The key is in  the turning, though. Repentance, not success, it seems, is at the center of who God uses for His glory, its the litmus of who inherits the Kingdom, and its how God’s glory is manifest in us. “But He bears patiently with you, His desire being that no one should perish but that all should come to repentance.” (2 Peter 3:9). What’s missing, at least from the public statements is that turning, that repentance, which makes for a truly redemptive story that transcends mere good feelings and demonstrates that no one is beyond healing and new life – no one is beyond being able to be used for God’s glory – which is at the very heart of the Gospel.
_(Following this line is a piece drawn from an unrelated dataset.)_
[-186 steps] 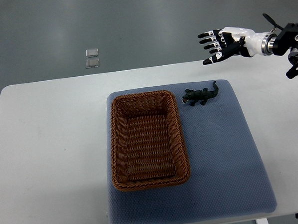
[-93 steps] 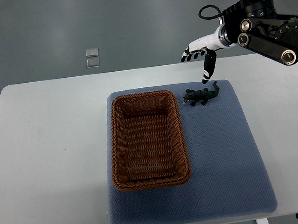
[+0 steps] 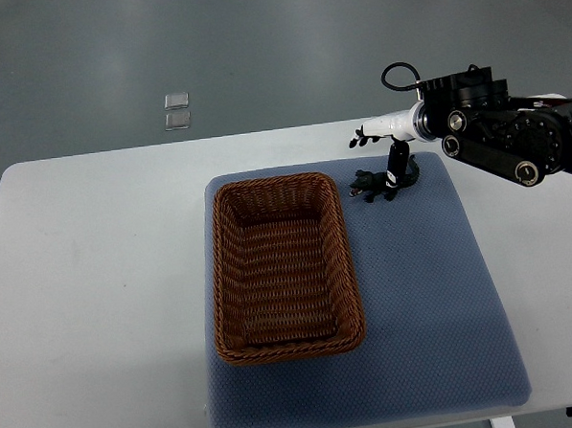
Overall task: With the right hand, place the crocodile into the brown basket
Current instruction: 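Close the right hand's fingers around the green crocodile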
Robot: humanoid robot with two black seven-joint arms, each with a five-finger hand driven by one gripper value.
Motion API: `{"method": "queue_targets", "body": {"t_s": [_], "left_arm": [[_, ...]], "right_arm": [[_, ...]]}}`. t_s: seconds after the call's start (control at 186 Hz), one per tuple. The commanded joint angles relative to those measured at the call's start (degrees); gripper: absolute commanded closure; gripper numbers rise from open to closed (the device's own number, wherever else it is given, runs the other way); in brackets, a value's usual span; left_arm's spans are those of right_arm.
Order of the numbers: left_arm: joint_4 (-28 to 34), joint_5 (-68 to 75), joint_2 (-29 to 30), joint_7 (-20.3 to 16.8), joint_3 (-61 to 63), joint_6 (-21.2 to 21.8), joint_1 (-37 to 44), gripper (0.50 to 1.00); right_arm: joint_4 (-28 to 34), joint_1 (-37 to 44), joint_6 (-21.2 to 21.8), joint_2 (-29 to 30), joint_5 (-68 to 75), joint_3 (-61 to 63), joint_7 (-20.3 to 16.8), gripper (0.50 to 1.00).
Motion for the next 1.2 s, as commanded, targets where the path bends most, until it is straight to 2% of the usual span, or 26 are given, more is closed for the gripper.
{"method": "queue_targets", "body": {"t_s": [0.0, 0.44, 0.638, 0.681, 0.848, 1.009, 1.197], "left_arm": [[0.00, 0.01, 0.00, 0.00, 0.06, 0.06, 0.00, 0.500], [-0.08, 0.01, 0.00, 0.00, 0.15, 0.06, 0.00, 0.500], [-0.08, 0.01, 0.00, 0.00, 0.15, 0.06, 0.00, 0.500], [-0.08, 0.01, 0.00, 0.00, 0.15, 0.06, 0.00, 0.500], [-0.08, 0.01, 0.00, 0.00, 0.15, 0.06, 0.00, 0.500], [-0.08, 0.01, 0.00, 0.00, 0.15, 0.06, 0.00, 0.500], [-0.08, 0.01, 0.00, 0.00, 0.15, 0.06, 0.00, 0.500]], "right_arm": [[-0.93, -1.03, -0.43, 0.31, -1.49, -0.32, 0.00, 0.576], [-4.62, -3.67, -4.04, 2.15, -2.28, -1.56, 0.18, 0.597], [-5.50, -3.75, -5.18, 2.85, -2.28, -2.52, 0.27, 0.640], [-5.59, -3.75, -5.53, 2.94, -2.28, -3.22, 0.36, 0.668], [-5.94, -3.75, -5.79, 2.94, -2.28, -3.93, 0.44, 0.701], [-6.29, -3.75, -5.79, 3.21, -2.28, -4.02, 0.44, 0.709], [-7.34, -3.75, -5.53, 4.00, -2.28, -4.10, 0.53, 0.775]]}}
David repented of his grave sin. St. Paul repented and was transformed. They both committed or were at least responsible by their witness to the murder of another man. The Good News of Christ is manifest in that even these broken vessels were made great examples through God’s Grace. The Good News of Christ is manifest on the Cross – to the thief next to Christ who is accounted worthy – who is glorified in that moment by literally turning to Christ, not in his moment of success, but in his moment of condemnation in the eyes of the world – but at this same moment was the thief’s moment of realization of his need of healing, his need of Christ.
God has never made a mistake – that is true – it is we who make mistakes. But there is always a place for repentance and a returning to that becoming what God intends us to be. To separate the Glory from Repentance is to send a confusing message about God, a message that does not offer hope to all. God’s justice is, indeed, the opposite of the world’s. God draws near to the repentant heart and gives even the murderer, who, left in his sin, has no place in the Kingdom of God, the possibility of new life and healing. Truly, what is impossible with man is possible with God!